# Litigation value extraction for OLDP

This is a demo how to use our open data platform and to create your own annotations. 
As example annotation we choice the *litigation value* (Streitwert) that should be available for a large portion of cases (1:1 relation).

Before you start read the following pages:
- General infos: http://de.openlegaldata.io/pages/api/


In [24]:
import json
import re
import locale
import os
import sys

In [25]:
# API key
API_KEY = os.getenv('OLDP_API_KEY', 'ADD_YOUR_KEY_HERE')

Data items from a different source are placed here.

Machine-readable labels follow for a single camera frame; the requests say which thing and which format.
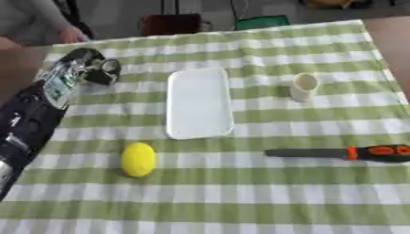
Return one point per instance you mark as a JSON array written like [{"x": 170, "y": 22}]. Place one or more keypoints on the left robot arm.
[{"x": 37, "y": 112}]

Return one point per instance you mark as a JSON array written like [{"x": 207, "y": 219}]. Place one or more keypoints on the green bag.
[{"x": 261, "y": 22}]

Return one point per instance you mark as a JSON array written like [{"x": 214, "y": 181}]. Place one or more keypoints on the white cup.
[{"x": 303, "y": 87}]

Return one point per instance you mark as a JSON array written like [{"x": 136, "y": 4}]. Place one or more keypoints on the person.
[{"x": 37, "y": 21}]

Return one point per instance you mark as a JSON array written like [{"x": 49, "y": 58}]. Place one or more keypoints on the dark red bag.
[{"x": 171, "y": 23}]

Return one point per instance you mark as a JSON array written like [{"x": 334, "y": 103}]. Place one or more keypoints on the white rectangular tray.
[{"x": 198, "y": 103}]

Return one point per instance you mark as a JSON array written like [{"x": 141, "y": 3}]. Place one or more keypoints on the yellow toy lemon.
[{"x": 138, "y": 159}]

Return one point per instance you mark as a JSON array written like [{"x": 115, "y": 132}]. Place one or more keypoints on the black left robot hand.
[{"x": 101, "y": 70}]

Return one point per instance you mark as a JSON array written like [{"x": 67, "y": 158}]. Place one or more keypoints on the black and orange knife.
[{"x": 347, "y": 152}]

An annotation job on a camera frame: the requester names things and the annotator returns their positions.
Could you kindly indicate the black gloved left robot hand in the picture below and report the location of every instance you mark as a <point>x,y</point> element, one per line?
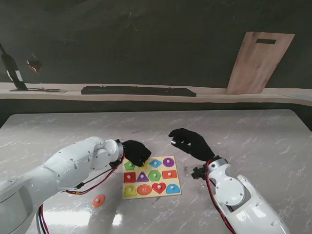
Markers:
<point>135,151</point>

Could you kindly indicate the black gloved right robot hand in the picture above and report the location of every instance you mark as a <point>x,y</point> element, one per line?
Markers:
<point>197,146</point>

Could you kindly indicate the green knobbed puzzle piece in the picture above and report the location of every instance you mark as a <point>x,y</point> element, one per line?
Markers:
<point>128,167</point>

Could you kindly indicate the yellow star puzzle piece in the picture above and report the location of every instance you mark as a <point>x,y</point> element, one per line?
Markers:
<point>144,166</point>

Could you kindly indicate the blue diamond puzzle piece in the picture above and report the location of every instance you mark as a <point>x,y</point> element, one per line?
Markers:
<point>154,164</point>

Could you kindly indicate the purple triangle puzzle piece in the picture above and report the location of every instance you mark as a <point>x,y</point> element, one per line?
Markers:
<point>141,179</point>

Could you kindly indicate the red square puzzle piece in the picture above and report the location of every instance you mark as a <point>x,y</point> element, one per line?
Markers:
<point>128,179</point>

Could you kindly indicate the purple circle puzzle piece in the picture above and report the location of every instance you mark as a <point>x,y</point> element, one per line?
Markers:
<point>167,164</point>

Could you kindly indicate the orange rectangle puzzle piece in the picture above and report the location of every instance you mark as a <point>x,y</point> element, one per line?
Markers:
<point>167,175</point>

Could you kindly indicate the yellow trapezoid puzzle piece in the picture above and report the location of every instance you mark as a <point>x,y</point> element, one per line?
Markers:
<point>130,192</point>

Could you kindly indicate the red heart puzzle piece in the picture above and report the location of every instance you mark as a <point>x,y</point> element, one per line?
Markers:
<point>157,189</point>

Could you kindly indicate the wooden shape puzzle board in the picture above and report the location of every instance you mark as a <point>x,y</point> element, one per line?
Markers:
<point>146,197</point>

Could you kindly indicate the blue dome puzzle piece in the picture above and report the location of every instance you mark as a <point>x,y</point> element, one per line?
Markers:
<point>172,190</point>

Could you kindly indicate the orange oval puzzle piece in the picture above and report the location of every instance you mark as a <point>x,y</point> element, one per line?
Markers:
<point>100,202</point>

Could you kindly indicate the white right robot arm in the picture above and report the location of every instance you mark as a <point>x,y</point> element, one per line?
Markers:
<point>241,202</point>

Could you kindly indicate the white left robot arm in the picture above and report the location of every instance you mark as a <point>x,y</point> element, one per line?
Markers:
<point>56,175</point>

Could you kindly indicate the wooden cutting board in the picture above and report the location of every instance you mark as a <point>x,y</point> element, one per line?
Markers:
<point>258,63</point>

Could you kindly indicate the long wooden shelf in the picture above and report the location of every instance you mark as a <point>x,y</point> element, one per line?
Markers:
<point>156,98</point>

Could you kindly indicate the black keyboard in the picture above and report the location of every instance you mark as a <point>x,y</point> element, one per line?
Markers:
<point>136,90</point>

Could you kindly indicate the thin flat wooden plate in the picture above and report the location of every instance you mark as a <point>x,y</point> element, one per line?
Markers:
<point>48,91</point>

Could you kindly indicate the black bottle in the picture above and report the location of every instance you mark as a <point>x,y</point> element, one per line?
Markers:
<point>12,68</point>

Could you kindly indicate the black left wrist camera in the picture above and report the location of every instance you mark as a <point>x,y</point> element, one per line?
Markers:
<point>115,163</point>

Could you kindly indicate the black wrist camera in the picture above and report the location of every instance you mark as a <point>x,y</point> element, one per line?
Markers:
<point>115,163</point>
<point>200,172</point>

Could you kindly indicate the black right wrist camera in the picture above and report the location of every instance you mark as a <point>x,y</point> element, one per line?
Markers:
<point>200,172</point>

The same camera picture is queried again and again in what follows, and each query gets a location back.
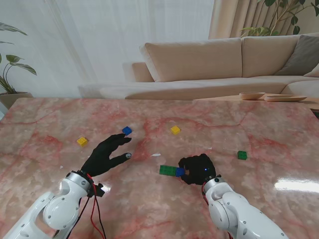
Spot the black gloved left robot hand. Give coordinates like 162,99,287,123
81,133,133,179

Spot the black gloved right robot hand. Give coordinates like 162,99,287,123
177,153,217,186

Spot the round wooden bowl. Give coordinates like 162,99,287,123
239,92,266,101

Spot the beige plant pot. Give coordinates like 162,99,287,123
0,92,33,110

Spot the beige fabric sofa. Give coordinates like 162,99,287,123
78,34,319,101

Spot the oval wooden tray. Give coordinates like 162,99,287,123
264,94,308,102

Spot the broad-leaf green houseplant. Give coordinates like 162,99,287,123
0,22,37,95

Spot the white sheer curtain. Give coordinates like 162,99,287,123
0,0,215,98

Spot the tall branching green houseplant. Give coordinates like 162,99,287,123
240,0,319,38

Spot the grey sofa cushion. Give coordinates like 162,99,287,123
275,34,319,77

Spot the beige drape curtain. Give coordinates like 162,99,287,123
208,0,277,40

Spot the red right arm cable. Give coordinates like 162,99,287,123
202,183,234,239

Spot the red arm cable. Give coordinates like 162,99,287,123
87,174,107,239
202,183,234,239

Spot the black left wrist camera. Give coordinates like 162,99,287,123
94,183,105,197

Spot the red left arm cable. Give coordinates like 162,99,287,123
87,174,107,239

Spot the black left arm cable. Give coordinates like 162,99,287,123
53,191,107,239

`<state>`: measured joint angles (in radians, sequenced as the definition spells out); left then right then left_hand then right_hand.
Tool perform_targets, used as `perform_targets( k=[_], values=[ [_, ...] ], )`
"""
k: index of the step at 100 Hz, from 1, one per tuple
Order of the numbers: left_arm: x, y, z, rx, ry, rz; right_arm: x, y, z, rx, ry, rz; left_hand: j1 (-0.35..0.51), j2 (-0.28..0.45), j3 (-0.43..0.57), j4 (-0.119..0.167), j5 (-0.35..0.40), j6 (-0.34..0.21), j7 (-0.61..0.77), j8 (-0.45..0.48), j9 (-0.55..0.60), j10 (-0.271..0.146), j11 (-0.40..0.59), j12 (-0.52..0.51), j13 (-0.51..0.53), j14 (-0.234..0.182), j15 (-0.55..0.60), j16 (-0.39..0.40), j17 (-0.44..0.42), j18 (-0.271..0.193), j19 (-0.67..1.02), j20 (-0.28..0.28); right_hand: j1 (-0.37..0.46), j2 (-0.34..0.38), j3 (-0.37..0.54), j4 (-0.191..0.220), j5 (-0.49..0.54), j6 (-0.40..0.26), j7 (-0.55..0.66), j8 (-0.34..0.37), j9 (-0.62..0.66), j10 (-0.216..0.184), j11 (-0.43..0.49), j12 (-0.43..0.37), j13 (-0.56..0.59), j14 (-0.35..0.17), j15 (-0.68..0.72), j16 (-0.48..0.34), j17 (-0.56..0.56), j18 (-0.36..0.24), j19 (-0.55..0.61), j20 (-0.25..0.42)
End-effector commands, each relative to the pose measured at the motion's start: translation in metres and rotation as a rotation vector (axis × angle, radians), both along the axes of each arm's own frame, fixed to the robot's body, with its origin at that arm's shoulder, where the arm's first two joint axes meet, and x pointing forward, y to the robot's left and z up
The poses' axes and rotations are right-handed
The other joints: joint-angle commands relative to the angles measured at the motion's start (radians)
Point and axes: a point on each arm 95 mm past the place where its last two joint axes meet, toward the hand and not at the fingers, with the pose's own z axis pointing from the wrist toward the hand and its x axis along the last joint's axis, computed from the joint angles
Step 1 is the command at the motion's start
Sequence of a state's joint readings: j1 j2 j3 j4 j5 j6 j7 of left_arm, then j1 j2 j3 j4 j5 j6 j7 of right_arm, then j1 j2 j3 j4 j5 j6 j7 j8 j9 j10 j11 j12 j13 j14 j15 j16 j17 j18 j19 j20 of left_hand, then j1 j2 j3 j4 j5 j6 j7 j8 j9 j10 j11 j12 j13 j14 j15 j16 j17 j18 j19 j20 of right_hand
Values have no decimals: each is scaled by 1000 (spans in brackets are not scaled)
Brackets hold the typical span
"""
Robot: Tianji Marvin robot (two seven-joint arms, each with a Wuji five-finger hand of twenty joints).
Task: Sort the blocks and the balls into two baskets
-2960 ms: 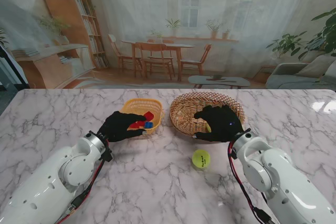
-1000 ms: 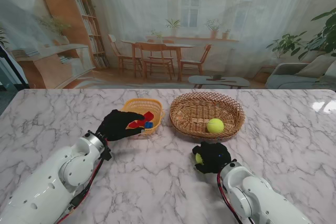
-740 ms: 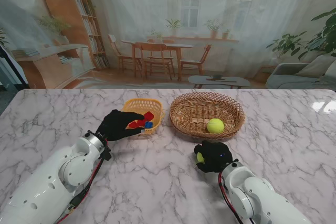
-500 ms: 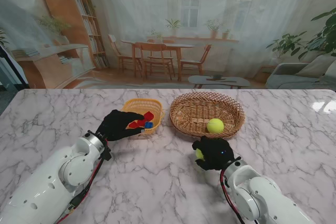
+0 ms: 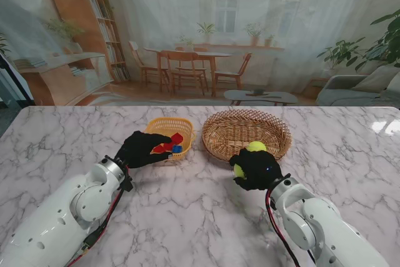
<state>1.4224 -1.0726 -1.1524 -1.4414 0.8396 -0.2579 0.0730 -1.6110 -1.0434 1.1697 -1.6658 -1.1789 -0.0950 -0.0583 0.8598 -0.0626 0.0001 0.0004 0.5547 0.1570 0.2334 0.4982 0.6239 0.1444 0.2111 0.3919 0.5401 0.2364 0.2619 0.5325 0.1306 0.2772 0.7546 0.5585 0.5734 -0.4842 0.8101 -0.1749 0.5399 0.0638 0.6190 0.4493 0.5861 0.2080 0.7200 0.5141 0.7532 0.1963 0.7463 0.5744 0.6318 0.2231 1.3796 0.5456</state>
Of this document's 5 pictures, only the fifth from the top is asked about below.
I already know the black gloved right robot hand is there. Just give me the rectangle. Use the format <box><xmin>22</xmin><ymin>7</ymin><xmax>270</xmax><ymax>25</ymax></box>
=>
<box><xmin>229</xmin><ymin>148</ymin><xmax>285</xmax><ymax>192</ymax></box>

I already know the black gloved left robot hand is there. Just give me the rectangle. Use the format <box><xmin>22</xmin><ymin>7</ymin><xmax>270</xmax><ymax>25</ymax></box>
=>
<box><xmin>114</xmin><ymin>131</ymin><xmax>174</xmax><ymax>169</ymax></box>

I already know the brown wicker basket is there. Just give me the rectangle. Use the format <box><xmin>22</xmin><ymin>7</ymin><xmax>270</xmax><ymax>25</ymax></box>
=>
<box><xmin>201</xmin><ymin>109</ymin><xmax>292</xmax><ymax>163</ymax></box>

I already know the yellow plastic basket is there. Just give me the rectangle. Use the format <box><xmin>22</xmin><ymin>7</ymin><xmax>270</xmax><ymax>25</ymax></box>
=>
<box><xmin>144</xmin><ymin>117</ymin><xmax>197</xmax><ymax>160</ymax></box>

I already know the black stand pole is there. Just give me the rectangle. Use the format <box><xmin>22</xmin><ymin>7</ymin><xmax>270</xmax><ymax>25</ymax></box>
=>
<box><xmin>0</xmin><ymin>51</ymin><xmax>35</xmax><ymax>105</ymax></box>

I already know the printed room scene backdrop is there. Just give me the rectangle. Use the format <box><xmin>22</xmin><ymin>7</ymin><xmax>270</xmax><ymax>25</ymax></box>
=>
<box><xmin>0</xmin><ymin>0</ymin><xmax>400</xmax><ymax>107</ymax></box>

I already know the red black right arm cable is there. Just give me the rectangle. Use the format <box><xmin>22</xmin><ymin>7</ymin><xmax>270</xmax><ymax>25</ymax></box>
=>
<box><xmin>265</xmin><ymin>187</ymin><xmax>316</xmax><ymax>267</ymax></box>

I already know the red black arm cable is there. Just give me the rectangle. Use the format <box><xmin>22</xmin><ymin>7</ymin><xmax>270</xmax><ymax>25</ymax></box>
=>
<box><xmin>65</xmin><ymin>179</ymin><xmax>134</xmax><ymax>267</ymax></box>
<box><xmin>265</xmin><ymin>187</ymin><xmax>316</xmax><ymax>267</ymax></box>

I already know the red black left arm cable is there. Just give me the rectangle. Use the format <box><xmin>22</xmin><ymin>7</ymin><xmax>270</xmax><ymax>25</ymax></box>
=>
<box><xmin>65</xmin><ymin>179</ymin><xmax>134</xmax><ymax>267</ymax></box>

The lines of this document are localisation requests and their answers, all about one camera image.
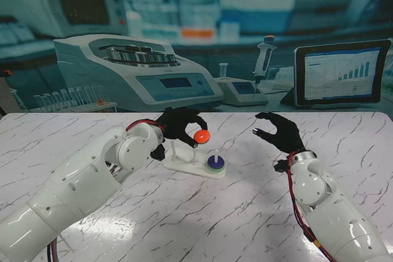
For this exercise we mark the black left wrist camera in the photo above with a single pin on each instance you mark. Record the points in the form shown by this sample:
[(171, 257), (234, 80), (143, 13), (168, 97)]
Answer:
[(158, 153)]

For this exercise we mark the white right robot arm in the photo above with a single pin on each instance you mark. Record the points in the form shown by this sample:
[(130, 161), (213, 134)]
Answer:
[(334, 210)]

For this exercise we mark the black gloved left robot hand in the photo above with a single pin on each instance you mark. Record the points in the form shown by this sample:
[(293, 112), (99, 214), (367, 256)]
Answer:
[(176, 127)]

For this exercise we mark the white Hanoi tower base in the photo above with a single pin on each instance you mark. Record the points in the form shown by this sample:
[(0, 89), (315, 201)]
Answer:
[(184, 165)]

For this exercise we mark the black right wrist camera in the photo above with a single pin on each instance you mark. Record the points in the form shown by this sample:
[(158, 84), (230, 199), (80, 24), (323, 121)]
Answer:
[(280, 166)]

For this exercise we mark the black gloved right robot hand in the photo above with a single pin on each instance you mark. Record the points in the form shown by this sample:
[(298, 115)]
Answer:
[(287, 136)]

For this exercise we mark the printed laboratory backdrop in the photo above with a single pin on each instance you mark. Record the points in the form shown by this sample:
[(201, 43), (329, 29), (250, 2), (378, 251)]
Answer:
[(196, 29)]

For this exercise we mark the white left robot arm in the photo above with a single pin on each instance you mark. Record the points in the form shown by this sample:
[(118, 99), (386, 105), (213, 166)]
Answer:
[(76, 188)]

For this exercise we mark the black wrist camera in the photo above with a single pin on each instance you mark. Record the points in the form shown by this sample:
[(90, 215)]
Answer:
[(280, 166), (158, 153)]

if API_KEY == 'ADD_YOUR_KEY_HERE':
    print('Error: API_KEY is not set.\n\nYou can set OLDP_API_KEY as environment variable to add it directly to the code.')
    print('If you do not have your own key yet, you can get it for free on: https://de.openlegaldata.io/accounts/api/')
    sys.exit()


### Install OLDP-Client

```
pip install git+https://github.com/openlegaldata/oldp-sdk-python.git
```

Test API access:

```
curl -X GET https://de.openlegaldata.io/api/annotation_labels/ -H 'Authorization: Token YOUR_API_KEY_HERE'
```

In [26]:
# Import client SDK
from oldp_client import ApiClient, Configuration
from oldp_client.rest import ApiException
from oldp_client.api.cases_api import CasesApi
from oldp_client.api.cases_api import CasesApi

from oldp_client.api.annotation_labels_api import AnnotationLabelsApi
from oldp_client.api.case_annotations_api import CaseAnnotationsApi

# Setup API
config = Configuration()
config.api_key['Authorization'] = API_KEY
config.api_key_prefix['Authorization'] = 'Token'

# If something goes wrong, it is recommened to enable debugging
#config.debug = True

api_client = ApiClient(config)

# Define endpoints
cases_api = CasesApi(api_client)
annotation_labels_api = AnnotationLabelsApi(api_client)
case_annotations_api = CaseAnnotationsApi(api_client)

### Annotations

List all my (private) annotation labels.

In [16]:
# Available annotation labels
res = annotation_labels_api.annotation_labels_list(private=True)

#print(res)

for item in res.results:
    print(item)
    
# Create annotation label
label_id = 1  # created over GUI

{'annotation_value_type': 'int',
 'color': None,
 'created_at': datetime.datetime(2019, 2, 14, 9, 26, 54, 302148, tzinfo=tzlocal()),
 'id': 1,
 'many_annotations_per_label': False,
 'name': 'Streitwert',
 'owner': 'openlegaldata',
 'private': True,
 'slug': 'litigation-value',
 'trusted': 'False',
 'updated_at': datetime.datetime(2019, 2, 14, 10, 28, 23, 990808, tzinfo=tzlocal()),
 'use_marker': False}


### Load cases from dump

Reading a large number of items from the API is slow and can exceed your [throttle limits](https://oldp.readthedocs.io/en/latest/api.html#throttle-rates). Instead it is recommended to download a data dump and do the processing locally. Data dumps can be found [here](https://static.openlegaldata.io/dumps/).

```
# Download and decompress
wget https://static.openlegaldata.io/dumps/de/2019-02-19_oldp_cases.json.gz
gzip -d 2019-02-19_oldp_cases.json.gz
```

Next, we can read the dump file line-by-line:

In [27]:
# Load cases from dump file (alternatively we could get cases from API: search for "Streitwert")
file_path = 'data/dumps/cases.json'
n = 1000
cases = []

with open(file_path, 'r') as f:
    head = [next(f) for x in range(n)]

    for case_json in head:
        
        case = json.loads(case_json)
        if 'Streitwert' in case['content']:
            cases.append(case)


In [29]:
# ALTERNATIVE APPROACH (not in use)
# Use search API to find cases with `Streitwert`

# WARNING: search result does contain the content only as plain text not as HTML.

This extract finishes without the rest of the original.